And other tax-related healthcare reforms that had been proposed earlier in 2017, such as changing the rules relating to health savings accounts (HSAs) were not included in the tax bill.

Repealing the Individual Mandate Penalty

The tax bill repealed the individual mandate penalty as of 2019. The individual mandate still exists, but there is no longer a federal penalty for non-compliance. So there was still a penalty for people who were uninsured in 2018, which was assessed when tax returns were filed in early 2019. (Note that four states and the District of Columbia have their own individual mandates, with penalties for non-compliance.)

This differed from GOP efforts to repeal the individual mandate penalty earlier in 2017, as the previous bills would have made the repeal retroactive. Ultimately, the Tax Cuts and Jobs Act kept the individual mandate penalty in place for all prior years, and for 2017 and 2018. But 2019 tax returns filed in early 2020 did not include a penalty for being uninsured.

Repealing the penalty that goes along with the ACA’s individual mandate had long been a priority for Congressional Republicans, and the mandate itself is certainly among the least popular provisions of the ACA.

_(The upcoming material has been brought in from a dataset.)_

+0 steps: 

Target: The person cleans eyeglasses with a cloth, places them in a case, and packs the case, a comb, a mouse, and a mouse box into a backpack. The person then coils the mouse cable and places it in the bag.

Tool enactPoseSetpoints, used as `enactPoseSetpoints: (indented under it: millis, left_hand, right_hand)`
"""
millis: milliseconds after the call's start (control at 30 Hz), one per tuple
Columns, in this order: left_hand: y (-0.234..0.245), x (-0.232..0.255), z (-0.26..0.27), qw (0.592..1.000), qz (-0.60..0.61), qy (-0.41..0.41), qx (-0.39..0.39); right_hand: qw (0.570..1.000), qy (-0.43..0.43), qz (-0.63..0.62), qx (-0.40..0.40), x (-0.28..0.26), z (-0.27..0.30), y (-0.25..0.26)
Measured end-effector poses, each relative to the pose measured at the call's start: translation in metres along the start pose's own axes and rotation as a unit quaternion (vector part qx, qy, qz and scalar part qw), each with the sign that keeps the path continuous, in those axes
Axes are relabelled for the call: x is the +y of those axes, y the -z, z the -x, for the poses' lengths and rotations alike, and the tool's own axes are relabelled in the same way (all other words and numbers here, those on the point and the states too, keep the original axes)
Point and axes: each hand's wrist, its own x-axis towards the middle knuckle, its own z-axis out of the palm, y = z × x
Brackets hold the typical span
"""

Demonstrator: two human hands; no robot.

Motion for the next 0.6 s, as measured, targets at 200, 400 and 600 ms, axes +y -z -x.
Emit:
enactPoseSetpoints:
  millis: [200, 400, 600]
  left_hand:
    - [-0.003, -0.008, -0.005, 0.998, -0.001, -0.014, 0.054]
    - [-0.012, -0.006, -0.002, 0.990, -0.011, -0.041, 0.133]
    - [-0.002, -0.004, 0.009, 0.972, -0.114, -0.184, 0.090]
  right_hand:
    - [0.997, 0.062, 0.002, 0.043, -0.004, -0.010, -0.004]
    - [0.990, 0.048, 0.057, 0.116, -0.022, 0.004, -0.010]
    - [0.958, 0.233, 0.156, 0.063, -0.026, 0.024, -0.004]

But despite its unpopularity, it was included in the ACA in order to allow the ACA’s much more popular guaranteed-issue rule to work. Guaranteed-issue means coverage that’s issued to all applicants, regardless of their medical history. Pre-ACA, this was already the case for eligible employees enrolling in an employer's plan, but it was not the case in most states when people needed to purchase their own coverage in the individual/family market.

The ACA also uses modified community rating, which means that a given insurer’s premiums in the individual and small group markets only differ based on age, tobacco use, and zip code. Prior to the ACA, premiums were also typically based on things like gender and health status.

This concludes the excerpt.